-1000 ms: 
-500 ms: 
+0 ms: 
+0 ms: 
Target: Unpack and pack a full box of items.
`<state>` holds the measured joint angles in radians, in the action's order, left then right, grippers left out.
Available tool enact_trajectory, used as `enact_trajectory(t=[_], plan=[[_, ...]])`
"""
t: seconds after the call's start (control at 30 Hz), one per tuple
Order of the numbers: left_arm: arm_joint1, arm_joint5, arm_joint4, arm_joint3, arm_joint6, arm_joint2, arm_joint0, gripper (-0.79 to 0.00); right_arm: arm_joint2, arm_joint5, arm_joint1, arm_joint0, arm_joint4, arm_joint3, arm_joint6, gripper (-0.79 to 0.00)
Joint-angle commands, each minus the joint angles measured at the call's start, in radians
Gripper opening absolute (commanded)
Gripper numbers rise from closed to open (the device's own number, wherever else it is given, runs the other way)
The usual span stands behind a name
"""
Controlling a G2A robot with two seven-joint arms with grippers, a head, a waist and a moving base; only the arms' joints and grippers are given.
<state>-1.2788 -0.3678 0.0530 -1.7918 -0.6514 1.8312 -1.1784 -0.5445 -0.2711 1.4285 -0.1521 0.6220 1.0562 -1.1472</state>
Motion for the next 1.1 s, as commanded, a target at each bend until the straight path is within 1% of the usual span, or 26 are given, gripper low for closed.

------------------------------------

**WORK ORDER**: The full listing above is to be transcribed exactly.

**SOLUTION FOR THIS EXERCISE**:
-1000 ms: 
-500 ms: 
+0 ms: 
+0 ms: 
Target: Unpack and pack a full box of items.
`<state>` holds the measured joint angles in radians, in the action's order, left then right, grippers left out.
Available tool enact_trajectory, used as `enact_trajectory(t=[_], plan=[[_, ...]])`
"""
t: seconds after the call's start (control at 30 Hz), one per tuple
Order of the numbers: left_arm: arm_joint1, arm_joint5, arm_joint4, arm_joint3, arm_joint6, arm_joint2, arm_joint0, gripper (-0.79 to 0.00); right_arm: arm_joint2, arm_joint5, arm_joint1, arm_joint0, arm_joint4, arm_joint3, arm_joint6, gripper (-0.79 to 0.00)
Joint-angle commands, each minus the joint angles measured at the call's start, in radians
Gripper opening absolute (commanded)
Gripper numbers rise from closed to open (the device's own number, wherever else it is given, runs the other way)
The usual span stands behind a name
"""
Controlling a G2A robot with two seven-joint arms with grippers, a head, a waist and a moving base; only the arms' joints and grippers are given.
<state>-1.2788 -0.3678 0.0530 -1.7918 -0.6514 1.8312 -1.1784 -0.5445 -0.2711 1.4285 -0.1521 0.6220 1.0562 -1.1472</state>
Motion for the next 1.1 s, as commanded, a target at each bend until the straight path is within 1% of the usual span, or 26 are given, gripper low for closed.

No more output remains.